Department of Integrated Mathematical Oncology, H. Lee Moffitt Cancer Center and Research Institute, Tampa, Florida.
Department of Oncologic Sciences, Morsani College of Medicine, University of South Florida, Tampa, Florida.
Wiley Interdiscip Rev Syst Biol Med. 2020 Jan;12(1):e1461. doi: 10.1002/wsbm.1461. Epub 2019 Jul 17.
Tumors are complex multicellular heterogeneous systems comprised of components that interact with and modify one another. Tumor development depends on multiple factors: intrinsic, such as genetic mutations, altered signaling pathways, or variable receptor expression; and extrinsic, such as differences in nutrient supply, crosstalk with stromal or immune cells, or variable composition of the surrounding extracellular matrix. Tumors are also characterized by high cellular heterogeneity and dynamically changing tumor microenvironments. The complexity increases when this multiscale, multicomponent system is perturbed by anticancer treatments. Modeling such complex systems and predicting how tumors will respond to therapies require mathematical models that can handle various types of information and combine diverse theoretical methods on multiple temporal and spatial scales, that is, hybrid models. In this update, we discuss the progress that has been achieved during the last 10 years in the area of the hybrid modeling of tumors. The classical definition of hybrid models refers to the coupling of discrete descriptions of cells with continuous descriptions of microenvironmental factors. To reflect on the direction that the modeling field has taken, we propose extending the definition of hybrid models to include of coupling two or more different mathematical frameworks. Thus, in addition to discussing recent advances in discrete/continuous modeling, we also discuss how these two mathematical descriptions can be coupled with theoretical frameworks of optimal control, optimization, fluid dynamics, game theory, and machine learning. All these methods will be illustrated with applications to tumor development and various anticancer treatments. This article is characterized under: Analytical and Computational Methods > Computational Methods Translational, Genomic, and Systems Medicine > Therapeutic Methods Models of Systems Properties and Processes > Organ, Tissue, and Physiological Models.

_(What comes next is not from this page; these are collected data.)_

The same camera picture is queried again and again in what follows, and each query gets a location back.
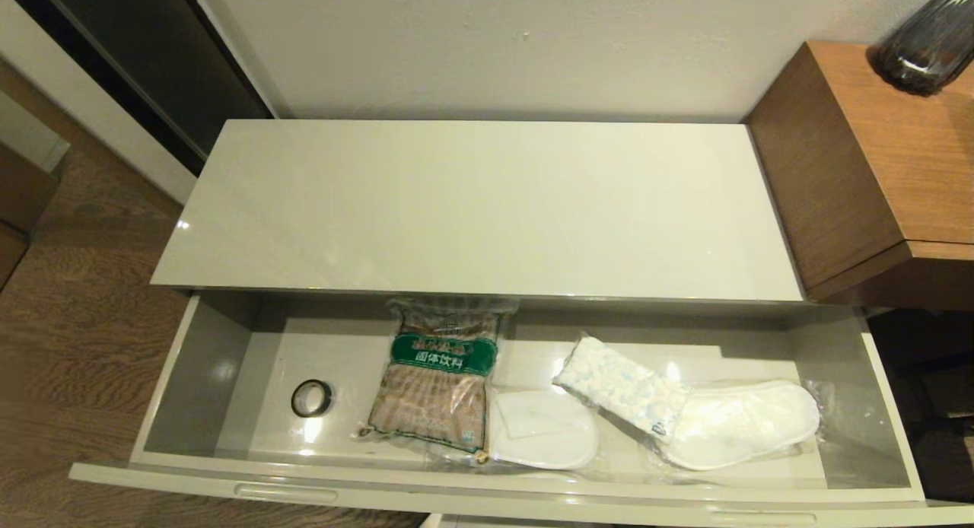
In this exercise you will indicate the dark door panel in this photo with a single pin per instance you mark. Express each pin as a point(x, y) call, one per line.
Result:
point(152, 56)

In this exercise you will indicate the brown wooden side cabinet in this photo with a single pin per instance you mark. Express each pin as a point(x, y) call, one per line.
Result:
point(875, 155)

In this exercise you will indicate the white slippers in plastic bag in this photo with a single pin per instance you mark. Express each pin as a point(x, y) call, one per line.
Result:
point(746, 429)
point(548, 437)

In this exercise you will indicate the dark glass vase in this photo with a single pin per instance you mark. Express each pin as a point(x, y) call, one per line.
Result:
point(924, 49)

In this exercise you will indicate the green labelled drink powder bag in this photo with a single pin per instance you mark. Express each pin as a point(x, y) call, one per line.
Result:
point(434, 399)

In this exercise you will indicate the brown wooden furniture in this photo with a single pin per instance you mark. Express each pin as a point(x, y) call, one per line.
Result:
point(23, 193)

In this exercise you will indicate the glossy beige drawer cabinet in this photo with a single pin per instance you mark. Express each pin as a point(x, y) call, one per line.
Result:
point(456, 208)

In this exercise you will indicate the white tissue pack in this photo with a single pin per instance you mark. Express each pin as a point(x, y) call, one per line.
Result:
point(624, 387)

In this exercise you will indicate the black tape roll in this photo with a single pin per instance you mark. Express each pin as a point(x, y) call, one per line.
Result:
point(295, 399)

肿瘤是由相互作用和相互修饰的成分组成的复杂多细胞异质系统。肿瘤的发生发展取决于多种因素:内在因素,如基因突变、信号通路改变或受体表达的改变;外在因素,如营养供应的差异、与基质或免疫细胞的串扰、或周围细胞外基质的组成的变化。肿瘤还具有高度的细胞异质性和动态变化的肿瘤微环境。当这种多尺度、多成分系统受到抗癌治疗的干扰时,复杂性就会增加。要对这种复杂系统进行建模并预测肿瘤对治疗的反应,需要能够处理各种类型信息并在多个时间和空间尺度上结合不同理论方法的数学模型,即混合模型。在这篇更新中,我们讨论了在过去 10 年中肿瘤混合建模领域所取得的进展。混合模型的经典定义是指将细胞的离散描述与微环境因素的连续描述进行耦合。为了反思建模领域的发展方向,我们建议将混合模型的定义扩展为包括两个或多个不同数学框架的耦合。因此,除了讨论离散/连续建模的最新进展外,我们还讨论了如何将这两种数学描述与最优控制、优化、流体动力学、博弈论和机器学习的理论框架进行耦合。所有这些方法都将通过应用于肿瘤发展和各种抗癌治疗来进行说明。本文的特点是:分析和计算方法>计算方法转化、基因组和系统医学>治疗方法系统特性和过程的模型>器官、组织和生理模型。